The recent revelation that the NHS Covid vaccination booking system was leaking medical data should serve as another reminder about the need to incorporate security and privacy as core fundamentals of any health service or app.
The issue, which has now been “revised”, was due to the booking service being centralised, without an accompanying secure log-on method which can be used by everyone. This meant anyone with a certain amount of basic identity information could check the vaccination status of anyone else. Clearly, this was problematic.
And the fact this risk wasn’t identified and designed out at a very early stage points to a wider issue of the very real problems that systems being constructed without due initial consideration of all privacy and security aspects can bring.
Of course, all data should be held securely and be private by default, but personal health data often contains the most intimate information about any of us, and even more care should be taken with it as a result.
Baking in privacy and security considerations right from the start, from the moment when other key aspects such as the app or service’s USP and usability requirements are being discussed, should be basic and universal design hygiene.

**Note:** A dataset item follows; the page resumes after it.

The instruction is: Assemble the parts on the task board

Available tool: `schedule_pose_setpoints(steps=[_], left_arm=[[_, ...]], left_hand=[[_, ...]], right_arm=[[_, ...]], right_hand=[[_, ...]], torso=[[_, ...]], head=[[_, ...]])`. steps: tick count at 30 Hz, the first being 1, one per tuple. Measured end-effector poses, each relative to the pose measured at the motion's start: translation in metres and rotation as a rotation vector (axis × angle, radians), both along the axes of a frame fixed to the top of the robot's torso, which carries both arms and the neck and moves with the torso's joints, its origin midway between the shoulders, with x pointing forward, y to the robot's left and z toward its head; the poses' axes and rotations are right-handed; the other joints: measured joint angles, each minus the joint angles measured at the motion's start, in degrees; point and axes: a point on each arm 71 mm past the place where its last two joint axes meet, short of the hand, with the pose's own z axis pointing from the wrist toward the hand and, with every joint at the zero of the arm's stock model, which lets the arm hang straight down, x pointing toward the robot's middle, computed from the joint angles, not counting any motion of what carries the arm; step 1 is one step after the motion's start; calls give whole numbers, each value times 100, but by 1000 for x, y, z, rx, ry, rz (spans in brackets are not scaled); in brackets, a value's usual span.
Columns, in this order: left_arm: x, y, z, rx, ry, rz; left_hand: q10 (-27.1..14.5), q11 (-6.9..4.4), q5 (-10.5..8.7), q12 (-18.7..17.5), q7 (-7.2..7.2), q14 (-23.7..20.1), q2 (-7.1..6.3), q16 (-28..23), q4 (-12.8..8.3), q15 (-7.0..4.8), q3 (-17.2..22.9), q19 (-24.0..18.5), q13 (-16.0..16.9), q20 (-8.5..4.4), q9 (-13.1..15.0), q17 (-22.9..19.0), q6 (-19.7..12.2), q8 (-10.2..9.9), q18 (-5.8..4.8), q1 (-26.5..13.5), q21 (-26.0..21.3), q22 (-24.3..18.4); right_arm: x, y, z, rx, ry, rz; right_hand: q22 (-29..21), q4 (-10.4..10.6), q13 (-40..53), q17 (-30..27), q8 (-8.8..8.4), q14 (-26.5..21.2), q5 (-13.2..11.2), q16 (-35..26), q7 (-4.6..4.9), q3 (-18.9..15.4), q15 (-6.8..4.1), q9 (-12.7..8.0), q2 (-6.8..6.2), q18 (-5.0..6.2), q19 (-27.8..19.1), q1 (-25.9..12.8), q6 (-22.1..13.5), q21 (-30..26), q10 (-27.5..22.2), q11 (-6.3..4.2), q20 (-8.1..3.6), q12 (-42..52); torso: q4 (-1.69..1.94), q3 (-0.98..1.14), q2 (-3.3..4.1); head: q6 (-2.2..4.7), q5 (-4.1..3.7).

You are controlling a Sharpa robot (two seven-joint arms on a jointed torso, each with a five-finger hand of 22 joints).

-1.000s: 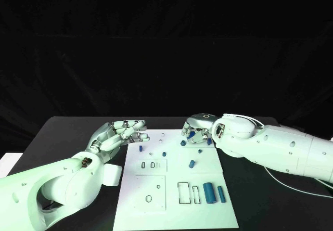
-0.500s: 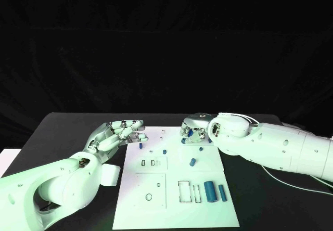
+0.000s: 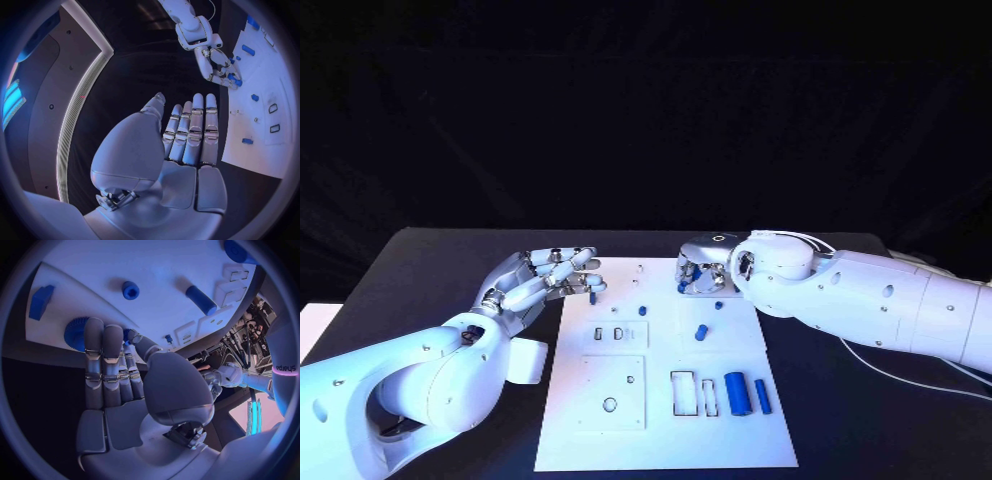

As well as being good practice, it would also normalise personal data privacy protection, in the best possible way, and firmly in the spirit intended by the GDPR and other similar legislation.
Innovation often moves at pace – the whole vaccine development process, as well as the booking and delivery elements are very impressive demonstrations of what can be possible when it does.
But there is always time to reflect on privacy and security, and design from the ground up accordingly. At digi.me, we practice what we preach, with privacy and security always core considerations for our health data capability as well as our Consentry health pass as they move forwards.
Designing with privacy and security is empowering people, not exposing them and their personal data to risk.
Data privacy standards matter, and we all need to take that responsibility very seriously.